* **Assigned task**
Your answer must be the full listing, word for word, with no images in it.

* **Exercise data**
◆ ◆ ◆ ◆
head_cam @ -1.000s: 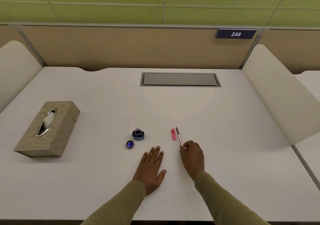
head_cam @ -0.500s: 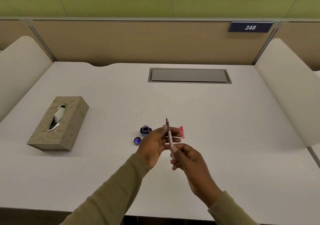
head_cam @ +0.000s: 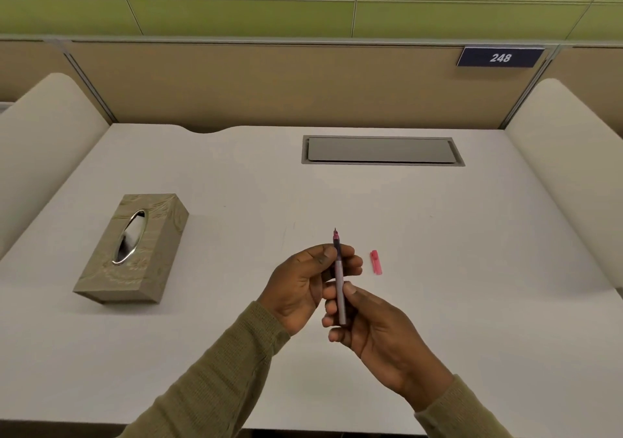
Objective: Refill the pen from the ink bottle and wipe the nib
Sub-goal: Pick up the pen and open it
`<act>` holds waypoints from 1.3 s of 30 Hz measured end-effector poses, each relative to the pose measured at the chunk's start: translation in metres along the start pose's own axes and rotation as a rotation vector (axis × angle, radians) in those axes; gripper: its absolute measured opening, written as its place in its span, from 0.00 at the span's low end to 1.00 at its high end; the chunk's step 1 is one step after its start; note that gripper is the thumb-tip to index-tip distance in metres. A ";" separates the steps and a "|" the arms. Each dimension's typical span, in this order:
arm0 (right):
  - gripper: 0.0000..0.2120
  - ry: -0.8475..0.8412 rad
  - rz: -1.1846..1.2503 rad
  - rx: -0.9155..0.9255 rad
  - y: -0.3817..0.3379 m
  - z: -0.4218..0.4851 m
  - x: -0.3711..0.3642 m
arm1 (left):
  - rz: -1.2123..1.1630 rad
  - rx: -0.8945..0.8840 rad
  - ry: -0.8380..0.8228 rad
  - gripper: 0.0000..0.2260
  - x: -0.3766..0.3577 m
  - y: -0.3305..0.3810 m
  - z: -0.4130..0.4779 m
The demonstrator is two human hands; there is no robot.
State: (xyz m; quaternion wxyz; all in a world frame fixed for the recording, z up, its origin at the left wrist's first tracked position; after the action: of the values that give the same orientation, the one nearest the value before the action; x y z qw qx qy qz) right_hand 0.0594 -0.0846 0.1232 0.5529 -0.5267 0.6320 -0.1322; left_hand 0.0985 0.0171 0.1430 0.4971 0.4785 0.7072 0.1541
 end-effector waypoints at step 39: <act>0.22 0.108 0.012 0.011 0.018 -0.002 -0.042 | 0.133 -0.039 0.060 0.10 0.037 0.021 -0.024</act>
State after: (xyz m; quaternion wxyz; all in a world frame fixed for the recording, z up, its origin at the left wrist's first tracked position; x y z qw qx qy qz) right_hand 0.0412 -0.0439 0.1336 0.5217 -0.5122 0.6631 -0.1604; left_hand 0.0878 0.0645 0.1478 0.4735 0.5099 0.6852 0.2151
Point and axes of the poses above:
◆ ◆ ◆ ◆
* **Task result**
head_cam @ -1.000s: 
head_cam @ -0.500s: 
head_cam @ +0.000s: 
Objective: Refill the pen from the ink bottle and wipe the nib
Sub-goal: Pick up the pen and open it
`<act>` holds waypoints from 1.3 s of 30 Hz measured end-effector poses, each relative to the pose measured at the chunk's start: translation in metres along the start pose's own axes and rotation as a rotation vector (axis × angle, radians) in those axes; gripper: its absolute measured opening, written as its place in its span, from 0.00 at the span's low end to 1.00 at its high end; the chunk's step 1 is one step after its start; note that gripper is the thumb-tip to index-tip distance in metres. A ";" separates the steps and a "|" the arms. Each dimension's typical span, in this order:
arm0 (right):
  - gripper: 0.0000..0.2120
  - ry: -0.8475..0.8412 rad
  - rz: -1.1846..1.2503 rad
  - rx: -0.9155..0.9255 rad
  - y: -0.3817..0.3379 m
  - z: -0.4218..0.4851 m
  - x: -0.3711..0.3642 m
arm1 (left):
  - rz: -1.2123..1.1630 rad
  - rx: -0.8945..0.8840 rad
  - ry: -0.8380..0.8228 rad
  - gripper: 0.0000..0.2260
  - x: -0.3766..0.3577 m
  - y: -0.3305..0.3810 m
  - z: -0.4130..0.4779 m
The demonstrator is two human hands; there is no robot.
State: (xyz m; quaternion wxyz; all in a world frame fixed for the recording, z up, its origin at the left wrist's first tracked position; after the action: of the values that give the same orientation, the one nearest the value before the action; x y z qw qx qy qz) right_hand 0.0594 -0.0846 0.1232 0.5529 -0.5267 0.6320 -0.1322; left_hand 0.0985 0.0171 0.1430 0.4971 0.4785 0.7072 0.1541
 end-effector waypoints at step 39: <act>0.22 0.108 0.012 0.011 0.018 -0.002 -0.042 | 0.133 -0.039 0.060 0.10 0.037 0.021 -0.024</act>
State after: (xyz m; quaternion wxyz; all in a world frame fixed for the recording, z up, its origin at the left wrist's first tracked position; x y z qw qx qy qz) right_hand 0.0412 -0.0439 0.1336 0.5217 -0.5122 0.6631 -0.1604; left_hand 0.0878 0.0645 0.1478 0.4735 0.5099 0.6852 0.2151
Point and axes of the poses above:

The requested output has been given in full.